For which real $x$ is the matrix $ A_{ij} = x^{|i-j|}$ invertible?

Question

For which real $x$ is the $n\times n$ matrix with $ A_{ij} = x^{|i-j|}$ invertible?

Omitting the trivial cases $x=1,0$ I thought since it was real symmetric matrix I could diagonalize and look at its eigenvalues, but it quickly got messy and I couldn't come up with a closed solution

Answer 1

It seems if $A_n$ is such matrix of size $n \times n$ and $n \ge 1$, we have $$ \det A = \left(1-x^2\right)^{n-1}, $$ which is easy to prove using mathematical induction on Cramer's rule of expanding the determinant, expanding on the first column.

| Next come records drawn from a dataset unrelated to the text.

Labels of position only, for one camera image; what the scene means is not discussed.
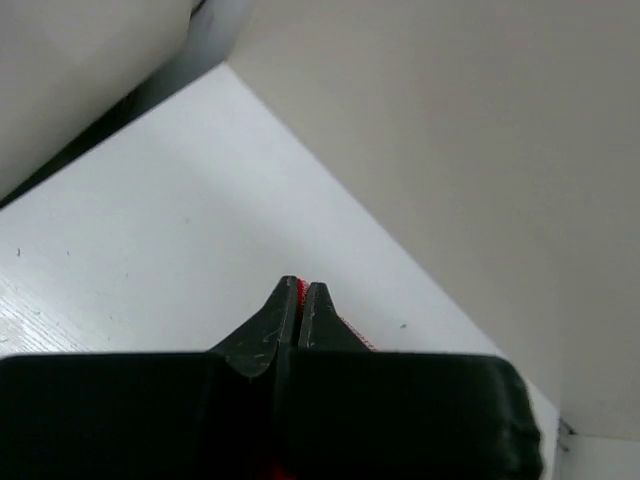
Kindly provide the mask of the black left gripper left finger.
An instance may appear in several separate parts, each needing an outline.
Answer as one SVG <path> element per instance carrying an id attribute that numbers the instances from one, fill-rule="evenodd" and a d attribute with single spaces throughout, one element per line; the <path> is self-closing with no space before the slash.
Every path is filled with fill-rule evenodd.
<path id="1" fill-rule="evenodd" d="M 1 362 L 5 479 L 282 479 L 274 427 L 298 281 L 215 347 Z"/>

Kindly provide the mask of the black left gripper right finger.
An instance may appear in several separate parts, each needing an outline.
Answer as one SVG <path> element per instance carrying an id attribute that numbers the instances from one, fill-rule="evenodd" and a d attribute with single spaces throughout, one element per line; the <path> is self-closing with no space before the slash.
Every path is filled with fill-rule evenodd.
<path id="1" fill-rule="evenodd" d="M 282 469 L 295 477 L 288 425 L 295 344 L 282 351 L 277 421 Z M 376 351 L 352 361 L 348 401 L 364 434 L 357 479 L 538 479 L 541 434 L 527 387 L 491 355 Z"/>

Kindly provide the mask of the pink and red pillowcase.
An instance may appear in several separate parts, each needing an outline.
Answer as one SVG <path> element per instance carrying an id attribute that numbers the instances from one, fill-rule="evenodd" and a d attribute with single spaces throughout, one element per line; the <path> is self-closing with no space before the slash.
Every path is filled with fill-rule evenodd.
<path id="1" fill-rule="evenodd" d="M 289 454 L 298 479 L 357 479 L 363 462 L 357 440 L 364 434 L 348 401 L 361 383 L 352 361 L 374 352 L 338 315 L 326 284 L 298 283 Z"/>

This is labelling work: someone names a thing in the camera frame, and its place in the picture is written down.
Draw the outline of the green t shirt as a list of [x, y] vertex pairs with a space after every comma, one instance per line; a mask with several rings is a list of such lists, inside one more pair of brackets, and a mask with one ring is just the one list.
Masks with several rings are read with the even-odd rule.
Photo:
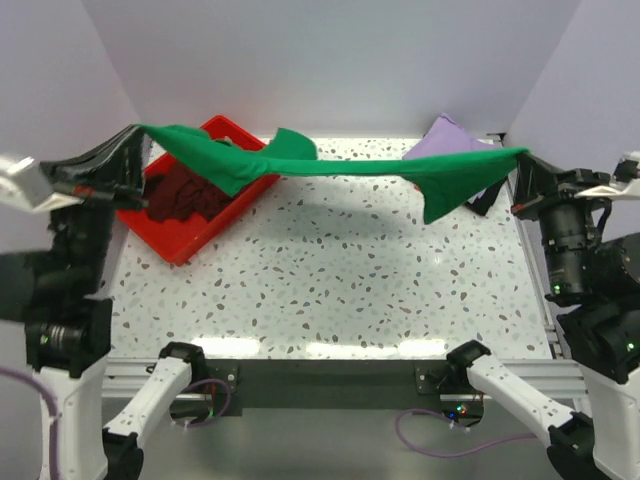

The first submatrix is always the inductive hypothesis, and all the others except one can have an extra factor of $x$ factored out from the 1st row, which makes 1st and 2nd rows identical (and hence, determinant is 0).

Hence, for all $x \ne \pm 1$, the matrix $A_n$ is certainly invertible.

Answer 2

Let $A(n)$ be the $n \times n$ matrix. It looks to me like $\det(A(n)) = (1-x^2)^{n-1}$ for $n \ge 1$. Thus the only zeros are $\pm 1$.